You can get up to $2,000 in cash. The limited cash-out option allows you to receive a small amount of cash without having to take out a much larger loan.
You are using your home as collateral. If you can't make your payments, your lender can seize your home if you use your property as collateral.
There is no guarantee that you will get a lower interest rate on the new loan until the new loan is processed. You may get a higher interest rate on a new loan depending on your financial history and current average loan rates.
Your monthly payment may be higher. When closing costs, associated fees and the cash-out option are included in the total balance, your overall monthly payment can be higher than your original loan.
If you find yourself in one of these situations, a limited cash-out refinance can be the most beneficial option.
You can fund other expenses, such as home renovations or repairs, with a maximum of $2,000 in cash.
You don't want to take out a home equity loan. A mortgage is an additional mortgage that becomes a second lien on your property. A refinance leaves you with a single loan and payment.
You don't want to pay closing costs out of pocket. You can roll your closing costs into the new loan balance and pay this amount off over the course of the loan.
If you want to refinance your mortgage, use Credible to do it in a matter of minutes.
A limited cash-out refinance loan may not be the right option for your needs. Consider these common scenarios in which your financial goals can be met more comfortably with no cash-out refinance:
If you have limited equity in your home, you might find it easier to qualify for a cash-out refinance compared to a limited cash-out refinance.

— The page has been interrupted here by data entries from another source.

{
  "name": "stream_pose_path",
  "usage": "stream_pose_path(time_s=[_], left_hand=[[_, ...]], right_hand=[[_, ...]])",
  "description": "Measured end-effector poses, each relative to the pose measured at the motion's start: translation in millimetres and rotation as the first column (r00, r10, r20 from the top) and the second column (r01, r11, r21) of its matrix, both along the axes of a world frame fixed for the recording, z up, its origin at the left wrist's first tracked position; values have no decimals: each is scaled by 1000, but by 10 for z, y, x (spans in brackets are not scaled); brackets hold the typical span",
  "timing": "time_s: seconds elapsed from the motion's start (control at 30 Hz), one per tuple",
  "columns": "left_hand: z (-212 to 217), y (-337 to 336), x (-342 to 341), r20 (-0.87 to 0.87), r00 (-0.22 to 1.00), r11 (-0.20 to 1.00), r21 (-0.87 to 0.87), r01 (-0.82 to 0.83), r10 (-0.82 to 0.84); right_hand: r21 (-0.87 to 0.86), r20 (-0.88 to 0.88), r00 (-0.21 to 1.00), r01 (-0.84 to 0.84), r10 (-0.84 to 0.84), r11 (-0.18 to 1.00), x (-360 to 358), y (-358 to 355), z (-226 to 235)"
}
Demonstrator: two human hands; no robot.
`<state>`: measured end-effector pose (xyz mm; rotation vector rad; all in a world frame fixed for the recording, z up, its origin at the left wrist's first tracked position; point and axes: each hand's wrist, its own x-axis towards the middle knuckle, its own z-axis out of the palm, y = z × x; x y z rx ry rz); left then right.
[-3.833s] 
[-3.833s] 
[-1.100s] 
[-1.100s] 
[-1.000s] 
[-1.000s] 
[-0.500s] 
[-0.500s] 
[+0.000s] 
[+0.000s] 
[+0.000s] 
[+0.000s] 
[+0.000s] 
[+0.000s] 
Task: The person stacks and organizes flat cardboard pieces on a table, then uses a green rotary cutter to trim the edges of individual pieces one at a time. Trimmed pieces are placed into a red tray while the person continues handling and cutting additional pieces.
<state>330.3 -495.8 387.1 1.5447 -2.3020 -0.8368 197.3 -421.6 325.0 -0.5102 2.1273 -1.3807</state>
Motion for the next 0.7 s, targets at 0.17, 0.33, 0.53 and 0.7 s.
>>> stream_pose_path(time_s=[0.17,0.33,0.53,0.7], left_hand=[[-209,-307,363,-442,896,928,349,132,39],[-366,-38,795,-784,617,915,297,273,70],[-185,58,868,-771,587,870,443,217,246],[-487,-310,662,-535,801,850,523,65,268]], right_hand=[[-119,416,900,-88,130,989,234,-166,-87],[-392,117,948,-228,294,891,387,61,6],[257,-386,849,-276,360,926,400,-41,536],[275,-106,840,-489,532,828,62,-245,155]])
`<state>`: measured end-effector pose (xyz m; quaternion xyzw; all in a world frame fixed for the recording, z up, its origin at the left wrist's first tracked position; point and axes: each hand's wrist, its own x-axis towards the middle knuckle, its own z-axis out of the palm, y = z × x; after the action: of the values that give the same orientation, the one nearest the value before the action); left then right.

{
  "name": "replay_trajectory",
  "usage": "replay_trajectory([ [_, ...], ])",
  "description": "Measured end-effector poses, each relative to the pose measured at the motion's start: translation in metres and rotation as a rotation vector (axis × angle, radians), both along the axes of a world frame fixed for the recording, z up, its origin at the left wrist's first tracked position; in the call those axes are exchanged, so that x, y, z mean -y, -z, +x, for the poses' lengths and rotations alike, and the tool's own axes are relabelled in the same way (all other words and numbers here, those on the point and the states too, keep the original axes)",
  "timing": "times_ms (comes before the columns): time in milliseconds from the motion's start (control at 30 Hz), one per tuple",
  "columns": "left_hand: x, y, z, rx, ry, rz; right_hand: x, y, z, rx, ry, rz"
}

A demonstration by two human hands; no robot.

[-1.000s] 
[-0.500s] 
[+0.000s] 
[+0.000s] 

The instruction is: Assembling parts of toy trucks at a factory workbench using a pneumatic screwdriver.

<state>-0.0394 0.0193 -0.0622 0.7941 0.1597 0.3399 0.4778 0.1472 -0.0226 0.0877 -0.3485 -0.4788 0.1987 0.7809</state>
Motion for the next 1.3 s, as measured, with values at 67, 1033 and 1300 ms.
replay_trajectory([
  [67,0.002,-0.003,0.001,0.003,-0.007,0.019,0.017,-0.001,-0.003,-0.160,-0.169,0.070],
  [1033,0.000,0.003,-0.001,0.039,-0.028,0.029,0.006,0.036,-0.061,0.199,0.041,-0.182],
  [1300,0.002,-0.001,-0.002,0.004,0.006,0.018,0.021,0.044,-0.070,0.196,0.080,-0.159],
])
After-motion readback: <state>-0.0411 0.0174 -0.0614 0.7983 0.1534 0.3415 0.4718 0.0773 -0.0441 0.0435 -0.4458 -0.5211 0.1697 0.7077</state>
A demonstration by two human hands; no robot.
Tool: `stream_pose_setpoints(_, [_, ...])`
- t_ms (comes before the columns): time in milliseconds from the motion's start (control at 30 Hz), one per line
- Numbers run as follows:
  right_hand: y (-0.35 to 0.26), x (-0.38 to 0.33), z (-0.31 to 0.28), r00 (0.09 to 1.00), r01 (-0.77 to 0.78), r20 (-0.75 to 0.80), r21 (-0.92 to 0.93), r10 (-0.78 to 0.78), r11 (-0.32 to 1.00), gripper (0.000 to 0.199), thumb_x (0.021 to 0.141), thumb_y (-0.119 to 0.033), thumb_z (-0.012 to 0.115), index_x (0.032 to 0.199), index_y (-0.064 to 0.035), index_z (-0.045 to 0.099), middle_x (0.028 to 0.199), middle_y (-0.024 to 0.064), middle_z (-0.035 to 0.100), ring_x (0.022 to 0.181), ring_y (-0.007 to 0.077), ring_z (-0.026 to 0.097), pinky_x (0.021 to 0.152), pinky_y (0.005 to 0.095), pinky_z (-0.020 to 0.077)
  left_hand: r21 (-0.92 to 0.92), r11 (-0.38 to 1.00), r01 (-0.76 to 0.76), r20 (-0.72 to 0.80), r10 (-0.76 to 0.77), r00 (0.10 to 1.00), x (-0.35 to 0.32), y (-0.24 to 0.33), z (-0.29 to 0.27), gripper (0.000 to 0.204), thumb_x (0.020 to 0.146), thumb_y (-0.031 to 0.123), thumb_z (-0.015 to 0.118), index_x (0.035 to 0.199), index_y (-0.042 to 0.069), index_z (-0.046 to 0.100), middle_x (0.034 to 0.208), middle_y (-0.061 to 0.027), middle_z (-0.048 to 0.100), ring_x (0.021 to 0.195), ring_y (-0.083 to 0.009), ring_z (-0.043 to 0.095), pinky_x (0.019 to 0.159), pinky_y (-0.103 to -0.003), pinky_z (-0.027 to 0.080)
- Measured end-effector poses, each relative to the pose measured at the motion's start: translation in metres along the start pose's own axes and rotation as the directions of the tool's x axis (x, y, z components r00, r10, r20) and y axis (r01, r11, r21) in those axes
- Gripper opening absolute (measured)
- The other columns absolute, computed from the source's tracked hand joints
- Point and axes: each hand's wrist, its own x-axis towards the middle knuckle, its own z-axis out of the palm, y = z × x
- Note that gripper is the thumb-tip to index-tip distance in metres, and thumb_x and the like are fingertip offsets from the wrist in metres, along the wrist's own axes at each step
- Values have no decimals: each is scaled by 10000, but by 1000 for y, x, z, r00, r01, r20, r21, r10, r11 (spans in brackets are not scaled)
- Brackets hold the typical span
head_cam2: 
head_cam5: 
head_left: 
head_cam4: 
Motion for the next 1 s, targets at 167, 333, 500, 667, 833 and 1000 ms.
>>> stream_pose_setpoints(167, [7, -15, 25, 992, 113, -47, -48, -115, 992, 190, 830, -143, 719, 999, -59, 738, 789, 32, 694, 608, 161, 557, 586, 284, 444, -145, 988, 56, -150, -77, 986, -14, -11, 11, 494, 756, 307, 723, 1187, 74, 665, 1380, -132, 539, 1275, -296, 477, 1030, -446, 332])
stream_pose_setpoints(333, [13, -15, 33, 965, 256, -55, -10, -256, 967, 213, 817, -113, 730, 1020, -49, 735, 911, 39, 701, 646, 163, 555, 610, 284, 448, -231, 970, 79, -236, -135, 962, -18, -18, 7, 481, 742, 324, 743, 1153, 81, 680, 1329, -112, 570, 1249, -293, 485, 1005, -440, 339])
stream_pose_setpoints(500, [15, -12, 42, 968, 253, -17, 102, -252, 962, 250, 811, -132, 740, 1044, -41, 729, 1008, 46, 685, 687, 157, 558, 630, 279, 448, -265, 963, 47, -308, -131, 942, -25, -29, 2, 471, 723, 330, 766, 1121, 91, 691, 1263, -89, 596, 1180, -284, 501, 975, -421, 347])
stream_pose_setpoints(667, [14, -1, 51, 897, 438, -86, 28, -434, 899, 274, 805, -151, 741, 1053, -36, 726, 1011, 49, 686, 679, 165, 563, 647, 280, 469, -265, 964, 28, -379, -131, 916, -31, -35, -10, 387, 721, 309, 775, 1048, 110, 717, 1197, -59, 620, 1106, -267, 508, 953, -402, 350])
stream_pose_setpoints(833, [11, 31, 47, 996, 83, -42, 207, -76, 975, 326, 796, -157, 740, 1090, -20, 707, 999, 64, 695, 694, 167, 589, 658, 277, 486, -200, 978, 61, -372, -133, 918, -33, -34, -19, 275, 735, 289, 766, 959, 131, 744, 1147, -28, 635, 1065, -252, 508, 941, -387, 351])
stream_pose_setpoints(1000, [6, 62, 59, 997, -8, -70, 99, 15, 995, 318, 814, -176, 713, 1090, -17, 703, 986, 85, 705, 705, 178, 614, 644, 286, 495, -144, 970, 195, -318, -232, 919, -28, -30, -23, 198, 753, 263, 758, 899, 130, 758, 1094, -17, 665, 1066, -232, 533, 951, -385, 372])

If your original mortgage was an FHA loan or an adjustable-rate mortgage, transitioning to a conventional loan with a fixed-rate mortgage can ensure that your monthly payments will stay the same over time.
You want to lower your interest rate and loan term without taking out significant cash. Most refinancing options don't force you to take high cash amounts. A cash-out refinance can give better terms, allow you to keep your existing loan amount and allow you to pay closing costs out of pocket, all without getting any money back.